“Most new stem cell therapies require new surgical techniques and devices, but not always for the eye,” Gamm explains. “That reduces the cost of development and quickens the pace of getting new therapies through the FDA and into patients.”
But Gamm, who also directs UW–Madison’s McPherson Eye Research Institute, understands patients’ frustrations. He likens the process of developing stem cell therapies to the first attempts at human flight.
“If the Wright brothers claimed they could build a plane that would fly across the Atlantic, they would have been laughed at,” Gamm says. “What they were really trying to do was glide off a hill safely, with the hope of greater things to come. And that’s where this field is right now.”
Most of the advances in the field to date have involved the development of human embryonic stem cell-derived retinal pigment epithelium (RPE). The retinal pigment epithelium is a single layer of cells that regulates the transport of nutrients and waste products to and from the retina and is considered to be the part of the eye where macular degeneration begins. In 2012, 18 adults with severe eye disease received transplants created from human embryonic stem cells and continue to have no apparent complications.
Thirteen of those patients had an increase in pigmentation, suggesting that the transplanted cells were still alive. The results of the study, reported by researchers at Advanced Cell Technology in Massachusetts, provided the first evidence of the medium- to long-term safety and graft survival, and possible biological activity of pluripotent stem cells in individuals with any disease.
Gamm says the numerous stem cell experts at UW–Madison work together, often across disparate disciplines, from cell biology to engineering to ethics.
“This is where Jamie Thomson and UW have led the way. We have a very strong sense of integrity and ethics here, and because we have this multidisciplinary approach to stem cells we also have a sense of realism,” Gamm says. “So, while we may not have flown that far yet, what we have done has allowed us to land safely. And that has allowed us to dust ourselves off, re-evaluate, climb back up that hill and try again.”

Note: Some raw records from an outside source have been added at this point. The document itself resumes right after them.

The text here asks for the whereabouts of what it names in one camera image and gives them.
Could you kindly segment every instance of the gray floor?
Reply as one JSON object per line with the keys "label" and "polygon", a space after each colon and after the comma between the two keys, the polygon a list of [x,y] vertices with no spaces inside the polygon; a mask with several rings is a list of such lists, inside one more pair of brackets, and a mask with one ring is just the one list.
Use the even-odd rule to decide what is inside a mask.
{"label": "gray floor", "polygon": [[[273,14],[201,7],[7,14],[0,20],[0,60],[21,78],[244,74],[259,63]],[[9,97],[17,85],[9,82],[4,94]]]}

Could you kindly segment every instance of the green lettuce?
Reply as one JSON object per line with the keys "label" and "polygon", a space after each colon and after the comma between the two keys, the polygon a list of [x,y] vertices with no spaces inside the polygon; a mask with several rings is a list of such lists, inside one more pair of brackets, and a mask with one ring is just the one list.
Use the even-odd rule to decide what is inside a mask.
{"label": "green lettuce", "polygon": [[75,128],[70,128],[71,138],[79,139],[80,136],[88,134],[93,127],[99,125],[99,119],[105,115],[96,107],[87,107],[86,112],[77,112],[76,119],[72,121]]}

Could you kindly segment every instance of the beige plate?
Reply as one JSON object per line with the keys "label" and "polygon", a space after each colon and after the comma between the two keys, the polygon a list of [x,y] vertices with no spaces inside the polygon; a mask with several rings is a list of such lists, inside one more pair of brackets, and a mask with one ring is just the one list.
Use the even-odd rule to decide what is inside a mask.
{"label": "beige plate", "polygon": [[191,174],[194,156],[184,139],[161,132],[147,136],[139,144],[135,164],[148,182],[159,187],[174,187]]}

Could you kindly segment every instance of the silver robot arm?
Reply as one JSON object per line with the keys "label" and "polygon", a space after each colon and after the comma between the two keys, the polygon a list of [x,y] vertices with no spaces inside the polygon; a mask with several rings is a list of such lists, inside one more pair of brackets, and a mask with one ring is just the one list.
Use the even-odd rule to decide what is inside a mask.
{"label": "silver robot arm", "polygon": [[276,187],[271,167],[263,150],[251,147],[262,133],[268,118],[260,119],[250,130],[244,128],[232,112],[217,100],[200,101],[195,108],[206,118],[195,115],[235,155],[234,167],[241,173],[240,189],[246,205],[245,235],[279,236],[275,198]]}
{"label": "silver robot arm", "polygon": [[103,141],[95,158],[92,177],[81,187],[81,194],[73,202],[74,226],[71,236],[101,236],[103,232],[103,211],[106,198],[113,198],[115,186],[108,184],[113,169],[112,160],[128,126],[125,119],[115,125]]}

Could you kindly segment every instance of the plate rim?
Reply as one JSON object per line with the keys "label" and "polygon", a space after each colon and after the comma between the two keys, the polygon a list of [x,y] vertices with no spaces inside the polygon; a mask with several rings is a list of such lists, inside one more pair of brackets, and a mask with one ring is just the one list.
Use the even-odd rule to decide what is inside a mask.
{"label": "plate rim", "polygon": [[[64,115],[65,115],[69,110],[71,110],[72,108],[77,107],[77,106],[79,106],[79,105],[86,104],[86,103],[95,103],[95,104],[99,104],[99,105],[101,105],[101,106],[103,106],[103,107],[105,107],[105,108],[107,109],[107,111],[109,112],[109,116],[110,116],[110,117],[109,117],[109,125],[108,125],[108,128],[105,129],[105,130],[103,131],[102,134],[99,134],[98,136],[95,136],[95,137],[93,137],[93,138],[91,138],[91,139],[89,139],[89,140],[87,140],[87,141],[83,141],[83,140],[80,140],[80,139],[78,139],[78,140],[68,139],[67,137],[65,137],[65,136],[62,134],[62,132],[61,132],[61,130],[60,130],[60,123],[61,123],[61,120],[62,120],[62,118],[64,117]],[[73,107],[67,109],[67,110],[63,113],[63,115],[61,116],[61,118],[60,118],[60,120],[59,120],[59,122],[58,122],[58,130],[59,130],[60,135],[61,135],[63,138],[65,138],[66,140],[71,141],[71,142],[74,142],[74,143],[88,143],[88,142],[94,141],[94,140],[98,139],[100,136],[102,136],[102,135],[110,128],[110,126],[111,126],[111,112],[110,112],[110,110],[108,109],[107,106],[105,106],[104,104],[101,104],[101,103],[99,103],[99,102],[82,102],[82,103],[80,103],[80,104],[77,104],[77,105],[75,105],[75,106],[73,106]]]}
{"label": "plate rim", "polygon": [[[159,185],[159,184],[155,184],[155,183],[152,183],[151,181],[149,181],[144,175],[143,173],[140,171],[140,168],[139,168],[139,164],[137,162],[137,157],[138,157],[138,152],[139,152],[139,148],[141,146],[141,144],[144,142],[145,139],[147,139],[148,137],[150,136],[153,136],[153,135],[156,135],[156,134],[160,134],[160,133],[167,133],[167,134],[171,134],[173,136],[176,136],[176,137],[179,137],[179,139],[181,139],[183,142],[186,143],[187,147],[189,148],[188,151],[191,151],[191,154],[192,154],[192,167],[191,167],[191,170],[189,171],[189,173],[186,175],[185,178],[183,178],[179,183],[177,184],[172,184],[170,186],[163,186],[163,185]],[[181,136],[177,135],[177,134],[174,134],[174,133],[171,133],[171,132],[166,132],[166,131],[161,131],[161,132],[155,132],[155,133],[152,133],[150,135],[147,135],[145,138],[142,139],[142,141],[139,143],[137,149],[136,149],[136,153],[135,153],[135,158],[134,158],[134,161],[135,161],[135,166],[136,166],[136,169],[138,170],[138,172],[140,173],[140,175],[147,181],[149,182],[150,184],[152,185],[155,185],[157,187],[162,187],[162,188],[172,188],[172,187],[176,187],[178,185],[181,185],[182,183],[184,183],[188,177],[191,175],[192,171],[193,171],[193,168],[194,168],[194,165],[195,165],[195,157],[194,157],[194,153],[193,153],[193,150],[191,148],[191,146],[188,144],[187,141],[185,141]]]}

Gamm’s own company, Opsis Therapeutics, is working with Cellular Dynamics International, founded by Thomson and now owned by Fujifilm, toward clinical trials for retinitis pigmentosa, a group of genetic diseases that lead to blindness at an early age. Currently, there are no treatments for these debilitating diseases.
Success accelerates progress
Clinical trials for other diseases, including Parkinson’s, diabetes, spinal cord injury and heart disease, will likely use induced pluripotent stem cells (iPSCs), adult cells genetically reprogrammed to behave like embryonic stem cells.
Cardiologist Tim Kamp, MD, PhD, a UW–Madison professor of medicine and director of the UW Stem Cell and Regenerative Medicine Center, shares Gamm’s cautious optimism.